Exercise: Find the line containing "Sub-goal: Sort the", then print it and each following line through the end of the records, exactly and with nothing added; leave out any pictures.

The data:
:::
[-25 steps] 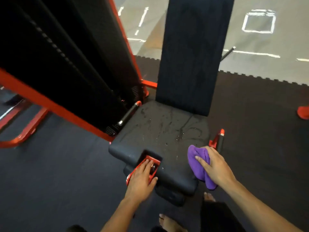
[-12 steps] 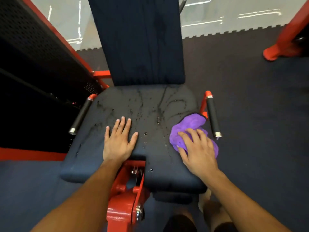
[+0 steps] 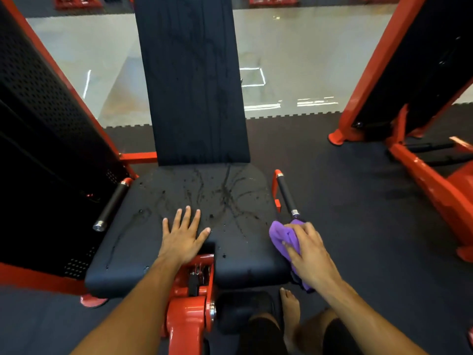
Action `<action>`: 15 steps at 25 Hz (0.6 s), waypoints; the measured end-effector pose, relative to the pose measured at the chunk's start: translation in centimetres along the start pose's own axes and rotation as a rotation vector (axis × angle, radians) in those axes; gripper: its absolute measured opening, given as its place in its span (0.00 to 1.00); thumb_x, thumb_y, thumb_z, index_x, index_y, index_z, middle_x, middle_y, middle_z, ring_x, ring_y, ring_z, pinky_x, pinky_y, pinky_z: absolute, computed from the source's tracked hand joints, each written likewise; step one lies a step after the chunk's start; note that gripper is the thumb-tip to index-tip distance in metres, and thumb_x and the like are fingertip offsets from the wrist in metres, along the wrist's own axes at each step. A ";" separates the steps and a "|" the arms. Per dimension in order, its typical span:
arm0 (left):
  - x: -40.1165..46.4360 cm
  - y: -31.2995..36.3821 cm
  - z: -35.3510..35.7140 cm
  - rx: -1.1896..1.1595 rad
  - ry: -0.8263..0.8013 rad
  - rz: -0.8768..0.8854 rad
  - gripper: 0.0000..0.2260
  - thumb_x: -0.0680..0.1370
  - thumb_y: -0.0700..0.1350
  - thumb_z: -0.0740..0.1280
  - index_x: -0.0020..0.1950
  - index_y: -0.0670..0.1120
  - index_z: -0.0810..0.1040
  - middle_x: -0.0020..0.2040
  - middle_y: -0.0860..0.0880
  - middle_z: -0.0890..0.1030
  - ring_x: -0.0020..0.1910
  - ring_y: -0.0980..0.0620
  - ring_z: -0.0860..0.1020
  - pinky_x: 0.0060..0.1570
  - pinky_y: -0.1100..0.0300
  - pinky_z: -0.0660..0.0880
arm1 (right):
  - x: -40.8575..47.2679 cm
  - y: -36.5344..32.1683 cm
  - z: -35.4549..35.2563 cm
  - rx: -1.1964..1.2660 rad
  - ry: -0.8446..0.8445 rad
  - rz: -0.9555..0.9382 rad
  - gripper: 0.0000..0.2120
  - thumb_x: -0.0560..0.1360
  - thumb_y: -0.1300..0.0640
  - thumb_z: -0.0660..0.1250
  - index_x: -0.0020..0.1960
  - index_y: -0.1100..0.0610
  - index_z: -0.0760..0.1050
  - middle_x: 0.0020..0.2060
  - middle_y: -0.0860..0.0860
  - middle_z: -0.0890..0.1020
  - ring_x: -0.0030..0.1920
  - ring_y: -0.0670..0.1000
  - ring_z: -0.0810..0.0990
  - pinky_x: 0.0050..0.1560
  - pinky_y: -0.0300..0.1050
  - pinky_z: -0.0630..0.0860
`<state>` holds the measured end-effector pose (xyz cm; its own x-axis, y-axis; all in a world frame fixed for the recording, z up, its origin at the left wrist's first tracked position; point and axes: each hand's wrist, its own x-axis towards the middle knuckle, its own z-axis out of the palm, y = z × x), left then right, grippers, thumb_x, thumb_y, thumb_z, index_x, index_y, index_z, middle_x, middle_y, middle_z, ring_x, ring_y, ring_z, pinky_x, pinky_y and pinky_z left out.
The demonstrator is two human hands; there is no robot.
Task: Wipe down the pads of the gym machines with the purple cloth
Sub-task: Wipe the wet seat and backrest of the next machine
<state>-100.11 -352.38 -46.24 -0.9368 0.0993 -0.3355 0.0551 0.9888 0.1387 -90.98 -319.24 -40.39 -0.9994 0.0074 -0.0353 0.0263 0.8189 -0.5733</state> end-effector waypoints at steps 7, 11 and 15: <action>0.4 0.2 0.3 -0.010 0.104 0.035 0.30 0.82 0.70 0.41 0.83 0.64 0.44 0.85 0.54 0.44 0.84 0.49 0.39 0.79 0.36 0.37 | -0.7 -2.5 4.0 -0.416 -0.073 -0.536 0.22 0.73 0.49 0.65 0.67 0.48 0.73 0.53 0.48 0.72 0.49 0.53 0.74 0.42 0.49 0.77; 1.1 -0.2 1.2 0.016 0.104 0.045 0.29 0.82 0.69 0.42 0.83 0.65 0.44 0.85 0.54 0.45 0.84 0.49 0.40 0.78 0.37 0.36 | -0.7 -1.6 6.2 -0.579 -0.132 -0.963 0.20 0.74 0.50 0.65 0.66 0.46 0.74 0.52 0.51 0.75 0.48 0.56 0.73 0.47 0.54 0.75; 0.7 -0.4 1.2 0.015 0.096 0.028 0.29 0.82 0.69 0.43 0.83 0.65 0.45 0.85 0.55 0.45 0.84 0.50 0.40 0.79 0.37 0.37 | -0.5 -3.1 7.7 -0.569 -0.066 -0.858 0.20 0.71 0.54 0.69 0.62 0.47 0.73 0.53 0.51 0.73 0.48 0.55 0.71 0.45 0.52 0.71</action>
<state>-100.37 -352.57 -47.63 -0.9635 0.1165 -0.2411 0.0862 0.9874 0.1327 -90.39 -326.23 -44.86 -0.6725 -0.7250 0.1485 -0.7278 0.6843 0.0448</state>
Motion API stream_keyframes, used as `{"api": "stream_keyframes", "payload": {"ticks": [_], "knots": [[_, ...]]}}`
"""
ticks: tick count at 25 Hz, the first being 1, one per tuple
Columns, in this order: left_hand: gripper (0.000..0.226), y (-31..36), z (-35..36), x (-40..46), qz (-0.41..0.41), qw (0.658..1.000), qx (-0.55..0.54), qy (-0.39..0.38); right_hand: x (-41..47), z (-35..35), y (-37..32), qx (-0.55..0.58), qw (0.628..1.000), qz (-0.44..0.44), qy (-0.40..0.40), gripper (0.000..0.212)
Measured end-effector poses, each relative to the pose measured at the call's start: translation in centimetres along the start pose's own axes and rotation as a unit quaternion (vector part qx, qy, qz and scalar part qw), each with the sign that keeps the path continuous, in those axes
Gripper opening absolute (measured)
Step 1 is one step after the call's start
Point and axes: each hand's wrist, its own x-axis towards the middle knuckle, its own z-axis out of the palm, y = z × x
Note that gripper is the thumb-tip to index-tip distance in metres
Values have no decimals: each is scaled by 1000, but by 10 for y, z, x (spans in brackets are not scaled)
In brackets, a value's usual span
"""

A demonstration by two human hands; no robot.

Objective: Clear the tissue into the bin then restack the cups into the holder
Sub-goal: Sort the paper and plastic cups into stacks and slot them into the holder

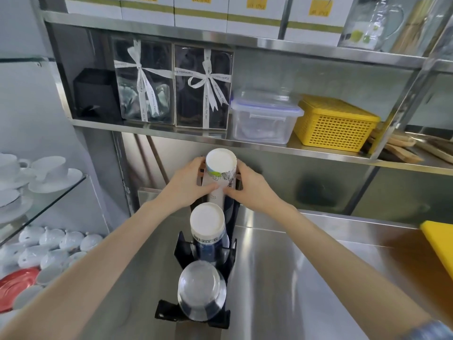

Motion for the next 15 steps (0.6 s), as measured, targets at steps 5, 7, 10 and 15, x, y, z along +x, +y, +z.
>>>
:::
Written response:
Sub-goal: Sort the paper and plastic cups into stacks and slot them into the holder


Motion for the next 15 steps (0.6 s), as measured, targets at steps 5, 7, 10 and 15, x, y, z along +x, +y, +z.
>>>

The exercise concludes with that.